Tanpa basa-basi, Baginda Nabi mengundang pemilik pohon kurma. Rasulullah lalu mengatakan, “Bisakah tidak jika aku minta kamu menjual pohon kurma yang kamu miliki itu? Aku akan membelinya dengan sepuluh kali lipat dari pohon kurma itu sendiri. Pohonnya terbuat dari batu zamrud berwarna biru. Disirami dengan emas merah, tangkainya dari mutiara putih. Di situ tersedia bidadari yang cantik jelita sesuai dengan hitungan buah kurma yang ada.” kata Rasulullah menawarkan.

Laki-laki munafik ini lantas menjawab dengan tegas, “Saya tak pernah berdagang dengan memakai sistem jatuh tempo. Saya tidak mau menjual apa pun kecuali dengan uang kontan dan tidak pakai janji kapan-kapan.”

Tiba-tiba sahabat setia Abu Bakar as-Shiddiq RA datang. Lantas berkata, “Ya sudah, aku beli dengan sepuluh kali lipat dari tumbuhan kurma milik si Fulan salah satu yang varietasnya tidak ada di kota ini (lebih bagus jenisnya).”

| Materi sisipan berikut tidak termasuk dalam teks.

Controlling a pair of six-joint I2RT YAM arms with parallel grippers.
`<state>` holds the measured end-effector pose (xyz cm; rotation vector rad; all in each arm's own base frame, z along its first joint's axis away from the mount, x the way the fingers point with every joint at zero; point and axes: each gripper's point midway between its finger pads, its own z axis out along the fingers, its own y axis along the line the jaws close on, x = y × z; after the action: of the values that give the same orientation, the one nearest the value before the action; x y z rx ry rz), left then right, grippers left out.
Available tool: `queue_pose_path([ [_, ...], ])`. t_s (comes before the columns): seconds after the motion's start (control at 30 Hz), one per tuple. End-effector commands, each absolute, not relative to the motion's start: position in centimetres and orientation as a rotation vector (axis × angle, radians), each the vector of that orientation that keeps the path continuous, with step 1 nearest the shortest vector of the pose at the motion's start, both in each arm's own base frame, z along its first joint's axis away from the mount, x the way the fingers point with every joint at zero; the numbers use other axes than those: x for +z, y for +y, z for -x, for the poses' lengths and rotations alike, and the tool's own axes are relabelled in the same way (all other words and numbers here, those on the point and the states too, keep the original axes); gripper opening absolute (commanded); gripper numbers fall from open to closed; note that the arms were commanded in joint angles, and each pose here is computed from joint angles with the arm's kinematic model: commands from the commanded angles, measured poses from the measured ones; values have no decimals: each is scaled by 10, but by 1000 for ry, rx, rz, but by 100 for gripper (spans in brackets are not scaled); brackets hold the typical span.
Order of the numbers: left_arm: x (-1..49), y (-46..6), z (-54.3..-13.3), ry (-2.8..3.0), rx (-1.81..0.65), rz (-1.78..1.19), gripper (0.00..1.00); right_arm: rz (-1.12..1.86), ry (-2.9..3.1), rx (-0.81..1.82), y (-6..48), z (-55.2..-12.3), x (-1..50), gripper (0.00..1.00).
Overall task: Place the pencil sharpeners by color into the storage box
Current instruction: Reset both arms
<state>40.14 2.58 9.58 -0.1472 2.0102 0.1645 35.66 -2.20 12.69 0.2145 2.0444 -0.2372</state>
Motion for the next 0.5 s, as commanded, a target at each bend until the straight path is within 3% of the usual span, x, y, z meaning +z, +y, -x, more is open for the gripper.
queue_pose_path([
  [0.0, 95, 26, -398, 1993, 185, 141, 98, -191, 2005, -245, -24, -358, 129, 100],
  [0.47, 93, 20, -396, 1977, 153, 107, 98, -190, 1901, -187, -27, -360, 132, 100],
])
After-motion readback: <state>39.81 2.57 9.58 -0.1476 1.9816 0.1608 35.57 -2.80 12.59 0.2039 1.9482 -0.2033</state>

Si munafik pun kegirangan sembari berujar: “Ya sudah, aku jual.”

Abu Bakar menyahut, “Bagus, aku beli.” Setelah sepakat, Abu Bakar langsung menyerahkan pohon kurma itu kepada Abu Dujanah. Rasulullah SAW kemudian bersabda, “Wahai Abu Bakar, aku yang menanggung gantinya untukmu.”

Kisah di atas disarikan dari kitab I’anatuth Thâlibîn (Beirut, Lebanon, cet I, 1997, juz 3, halaman 293) karya Abu Bakar bin Muhammad Syathâ ad Dimyatîy (w. 1302 H).